_Problem requirements_:
Retype, exactly and with both ends included, the lines below from the one containing "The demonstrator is" through the end; omit the pictures.

_Dataset content_:
════════════════════

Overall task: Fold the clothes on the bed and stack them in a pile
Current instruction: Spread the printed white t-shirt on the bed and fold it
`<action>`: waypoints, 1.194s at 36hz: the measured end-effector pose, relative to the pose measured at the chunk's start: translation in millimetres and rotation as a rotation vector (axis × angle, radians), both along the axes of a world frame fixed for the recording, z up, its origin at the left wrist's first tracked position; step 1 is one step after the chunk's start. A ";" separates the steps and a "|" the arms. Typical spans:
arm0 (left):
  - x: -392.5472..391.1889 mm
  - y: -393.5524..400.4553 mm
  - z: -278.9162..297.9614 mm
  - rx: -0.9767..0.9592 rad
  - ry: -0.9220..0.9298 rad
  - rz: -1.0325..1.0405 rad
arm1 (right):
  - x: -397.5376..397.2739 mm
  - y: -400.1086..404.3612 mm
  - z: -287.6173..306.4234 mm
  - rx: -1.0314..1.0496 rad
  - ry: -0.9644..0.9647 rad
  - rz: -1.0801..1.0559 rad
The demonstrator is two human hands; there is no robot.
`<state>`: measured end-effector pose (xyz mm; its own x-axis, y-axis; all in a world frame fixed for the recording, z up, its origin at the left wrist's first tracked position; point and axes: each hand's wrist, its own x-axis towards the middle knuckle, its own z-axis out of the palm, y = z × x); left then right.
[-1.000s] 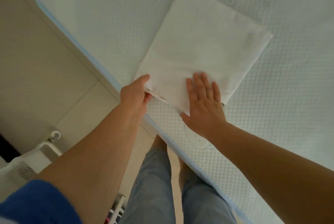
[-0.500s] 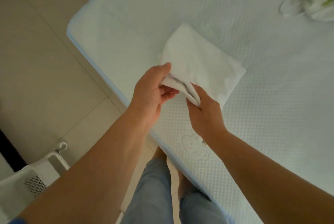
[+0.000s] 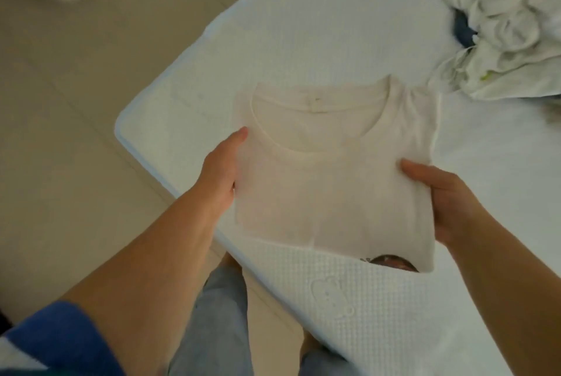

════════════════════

_Solution_:
The demonstrator is two human hands; there is no robot.
`<state>`: measured end-effector pose (xyz mm; its own x-axis, y-axis; all in a world frame fixed for the recording, z up, its origin at the left wrist's first tracked position; point and axes: each hand's wrist, its own x-axis towards the middle knuckle, its own z-axis out of the palm, y = z × x); left then right.
[-1.000s] 
[-0.500s] 
[+0.000s] 

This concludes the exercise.